Hashrate's Hitting the Snooze Button — Miners Are Feeling the Pinch ⛏️
Bitcoin's mining sector is showing fresh signs of strain, with on-chain data indicating that economic pressure on operators has intensified alongside the asset's recent price decline. The network's hashrate has dropped by more than 25% since October 2025, marking one of the longest sustained drawdowns on record and suggesting that a significant share of mining capacity has gone offline as conditions deteriorated. The pullback in computational power has coincided with weaker miner economics, as Bitcoin's Puell Multiple has slipped to 0.74 and miner revenues have fallen 11% over the past 10 days. Those metrics now sit well below historical averages, pointing to compressed profitability across the sector. The pressure comes as $BTC has corrected nearly 20% from its $75,000 peak, translating lower prices directly into lower block-revenue income for miners.

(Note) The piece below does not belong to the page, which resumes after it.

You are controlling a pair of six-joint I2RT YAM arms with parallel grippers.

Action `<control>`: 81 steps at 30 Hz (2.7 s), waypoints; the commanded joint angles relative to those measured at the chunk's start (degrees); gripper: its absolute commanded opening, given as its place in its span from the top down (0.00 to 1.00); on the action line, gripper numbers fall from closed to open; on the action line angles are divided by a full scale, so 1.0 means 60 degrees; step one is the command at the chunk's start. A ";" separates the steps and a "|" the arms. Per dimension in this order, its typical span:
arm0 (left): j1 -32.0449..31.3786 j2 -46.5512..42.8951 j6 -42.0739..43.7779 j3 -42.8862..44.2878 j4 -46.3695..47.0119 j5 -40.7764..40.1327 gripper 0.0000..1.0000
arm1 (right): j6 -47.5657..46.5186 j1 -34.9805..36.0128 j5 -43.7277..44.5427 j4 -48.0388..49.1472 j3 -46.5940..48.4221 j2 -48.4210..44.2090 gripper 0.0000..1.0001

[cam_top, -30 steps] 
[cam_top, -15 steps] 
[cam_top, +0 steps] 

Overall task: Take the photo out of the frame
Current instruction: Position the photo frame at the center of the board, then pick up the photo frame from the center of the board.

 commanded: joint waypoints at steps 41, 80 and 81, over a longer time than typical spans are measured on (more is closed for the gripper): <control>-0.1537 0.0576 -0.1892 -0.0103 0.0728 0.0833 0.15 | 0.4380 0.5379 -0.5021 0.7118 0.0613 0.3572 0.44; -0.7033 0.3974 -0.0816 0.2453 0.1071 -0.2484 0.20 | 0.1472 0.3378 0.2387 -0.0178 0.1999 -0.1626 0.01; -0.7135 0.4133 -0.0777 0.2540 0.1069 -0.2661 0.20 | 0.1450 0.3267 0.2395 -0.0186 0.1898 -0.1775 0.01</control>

Analysts tracking capitulation signals note that the current setup echoes past stress episodes, even if it has not yet matched the extremes of prior cycles. The Miner Capitulation Index has climbed above 65, a reading that has historically preceded periods of forced selling as rising costs and falling revenues squeeze operator margins. In the 2022 cycle, accelerating miner capitulation contributed to a 65% drawdown in $BTC, a textbook example of how stress in the mining cohort can amplify broader bearish moves. Current conditions appear to be moving in a similar direction, with hashrate continuing to slide and revenues still trending lower. Observers caution that miner stress, while trending upward, remains below the levels reached in 2022, leaving the full capitulation phase unfinished. That leaves the market still working through an extended period of miner pressure, with a definitive $BTC bottom difficult to confirm while these on-chain indicators continue to deteriorate.